_What this task involves_: Your answer must contain each line of the data, copied exactly.

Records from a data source
*-*-*

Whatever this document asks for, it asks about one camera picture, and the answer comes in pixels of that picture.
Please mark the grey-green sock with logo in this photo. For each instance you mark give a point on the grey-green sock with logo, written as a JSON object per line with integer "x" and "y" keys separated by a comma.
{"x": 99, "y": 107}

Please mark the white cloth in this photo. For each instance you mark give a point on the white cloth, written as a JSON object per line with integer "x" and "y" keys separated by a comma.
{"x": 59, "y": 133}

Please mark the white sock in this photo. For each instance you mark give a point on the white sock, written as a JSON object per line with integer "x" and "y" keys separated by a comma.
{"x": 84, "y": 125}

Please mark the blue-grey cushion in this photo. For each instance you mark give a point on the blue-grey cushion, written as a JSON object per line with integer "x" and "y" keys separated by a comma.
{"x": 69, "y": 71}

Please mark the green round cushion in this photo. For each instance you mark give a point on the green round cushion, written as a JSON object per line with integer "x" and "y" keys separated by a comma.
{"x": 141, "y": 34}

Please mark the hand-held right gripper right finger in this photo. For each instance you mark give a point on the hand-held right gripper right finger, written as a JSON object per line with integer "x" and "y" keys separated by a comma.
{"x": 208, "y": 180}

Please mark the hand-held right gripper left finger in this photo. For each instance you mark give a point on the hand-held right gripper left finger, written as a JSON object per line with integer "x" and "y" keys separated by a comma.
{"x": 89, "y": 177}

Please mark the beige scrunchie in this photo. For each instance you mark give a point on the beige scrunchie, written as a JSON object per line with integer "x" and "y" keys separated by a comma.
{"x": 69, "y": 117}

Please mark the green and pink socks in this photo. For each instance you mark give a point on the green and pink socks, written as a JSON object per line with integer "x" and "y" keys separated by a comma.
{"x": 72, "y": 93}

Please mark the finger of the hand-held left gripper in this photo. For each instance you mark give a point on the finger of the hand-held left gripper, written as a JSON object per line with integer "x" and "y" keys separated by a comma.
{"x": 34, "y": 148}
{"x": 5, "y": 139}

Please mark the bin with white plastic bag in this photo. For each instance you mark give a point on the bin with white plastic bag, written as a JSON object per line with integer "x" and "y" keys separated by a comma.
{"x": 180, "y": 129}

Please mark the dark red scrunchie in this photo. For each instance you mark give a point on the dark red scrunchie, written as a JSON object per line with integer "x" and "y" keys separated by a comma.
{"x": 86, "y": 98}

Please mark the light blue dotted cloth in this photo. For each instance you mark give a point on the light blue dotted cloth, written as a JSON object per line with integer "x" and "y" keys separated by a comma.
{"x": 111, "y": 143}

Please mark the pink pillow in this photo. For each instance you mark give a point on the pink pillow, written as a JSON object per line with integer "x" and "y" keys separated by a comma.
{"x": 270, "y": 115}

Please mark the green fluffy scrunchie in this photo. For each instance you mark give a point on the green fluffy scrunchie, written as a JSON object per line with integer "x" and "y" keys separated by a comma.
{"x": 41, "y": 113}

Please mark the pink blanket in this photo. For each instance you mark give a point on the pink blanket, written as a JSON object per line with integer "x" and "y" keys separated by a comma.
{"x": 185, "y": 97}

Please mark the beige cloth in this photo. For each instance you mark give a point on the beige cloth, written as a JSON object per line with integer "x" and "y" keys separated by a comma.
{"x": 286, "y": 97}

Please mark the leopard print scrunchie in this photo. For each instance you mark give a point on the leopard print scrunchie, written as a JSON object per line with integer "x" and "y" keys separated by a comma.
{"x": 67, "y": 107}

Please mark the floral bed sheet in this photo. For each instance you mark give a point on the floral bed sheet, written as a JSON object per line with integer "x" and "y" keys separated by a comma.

*-*-*

_Problem solution_:
Whatever this document asks for, it asks about one camera picture, and the answer comes in pixels of that picture.
Please mark the grey-green sock with logo in this photo. For each instance you mark give a point on the grey-green sock with logo, written as a JSON object per line with integer "x" and "y" keys separated by a comma.
{"x": 99, "y": 107}

Please mark the white cloth in this photo. For each instance you mark give a point on the white cloth, written as a JSON object per line with integer "x" and "y" keys separated by a comma.
{"x": 59, "y": 133}

Please mark the white sock in this photo. For each instance you mark give a point on the white sock, written as a JSON object per line with integer "x" and "y" keys separated by a comma.
{"x": 84, "y": 125}

Please mark the blue-grey cushion in this photo. For each instance you mark give a point on the blue-grey cushion, written as a JSON object per line with integer "x" and "y" keys separated by a comma.
{"x": 69, "y": 71}

Please mark the green round cushion in this photo. For each instance you mark give a point on the green round cushion, written as a JSON object per line with integer "x" and "y" keys separated by a comma.
{"x": 141, "y": 34}

Please mark the hand-held right gripper right finger in this photo. For each instance you mark give a point on the hand-held right gripper right finger, written as a JSON object per line with integer "x" and "y" keys separated by a comma.
{"x": 208, "y": 180}

Please mark the hand-held right gripper left finger in this photo. For each instance you mark give a point on the hand-held right gripper left finger, written as a JSON object per line with integer "x" and "y" keys separated by a comma.
{"x": 89, "y": 177}

Please mark the beige scrunchie in this photo. For each instance you mark give a point on the beige scrunchie, written as a JSON object per line with integer "x" and "y" keys separated by a comma.
{"x": 69, "y": 117}

Please mark the green and pink socks in this photo. For each instance you mark give a point on the green and pink socks, written as a JSON object per line with integer "x" and "y" keys separated by a comma.
{"x": 72, "y": 93}

Please mark the finger of the hand-held left gripper in this photo. For each instance you mark give a point on the finger of the hand-held left gripper, written as a JSON object per line with integer "x" and "y" keys separated by a comma.
{"x": 34, "y": 148}
{"x": 5, "y": 139}

Please mark the bin with white plastic bag in this photo. For each instance you mark give a point on the bin with white plastic bag, written as a JSON object per line with integer "x" and "y" keys separated by a comma.
{"x": 180, "y": 129}

Please mark the dark red scrunchie in this photo. For each instance you mark give a point on the dark red scrunchie, written as a JSON object per line with integer "x" and "y" keys separated by a comma.
{"x": 86, "y": 98}

Please mark the light blue dotted cloth in this photo. For each instance you mark give a point on the light blue dotted cloth, written as a JSON object per line with integer "x" and "y" keys separated by a comma.
{"x": 111, "y": 143}

Please mark the pink pillow in this photo. For each instance you mark give a point on the pink pillow, written as a JSON object per line with integer "x" and "y" keys separated by a comma.
{"x": 270, "y": 115}

Please mark the green fluffy scrunchie in this photo. For each instance you mark give a point on the green fluffy scrunchie, written as a JSON object per line with integer "x" and "y" keys separated by a comma.
{"x": 41, "y": 113}

Please mark the pink blanket in this photo. For each instance you mark give a point on the pink blanket, written as a JSON object per line with integer "x" and "y" keys separated by a comma.
{"x": 185, "y": 97}

Please mark the beige cloth in this photo. For each instance you mark give a point on the beige cloth, written as a JSON object per line with integer "x" and "y" keys separated by a comma.
{"x": 286, "y": 97}

Please mark the leopard print scrunchie in this photo. For each instance you mark give a point on the leopard print scrunchie, written as a JSON object per line with integer "x" and "y" keys separated by a comma.
{"x": 67, "y": 107}

Please mark the floral bed sheet in this photo. For each instance you mark give a point on the floral bed sheet, written as a JSON object per line with integer "x" and "y" keys separated by a comma.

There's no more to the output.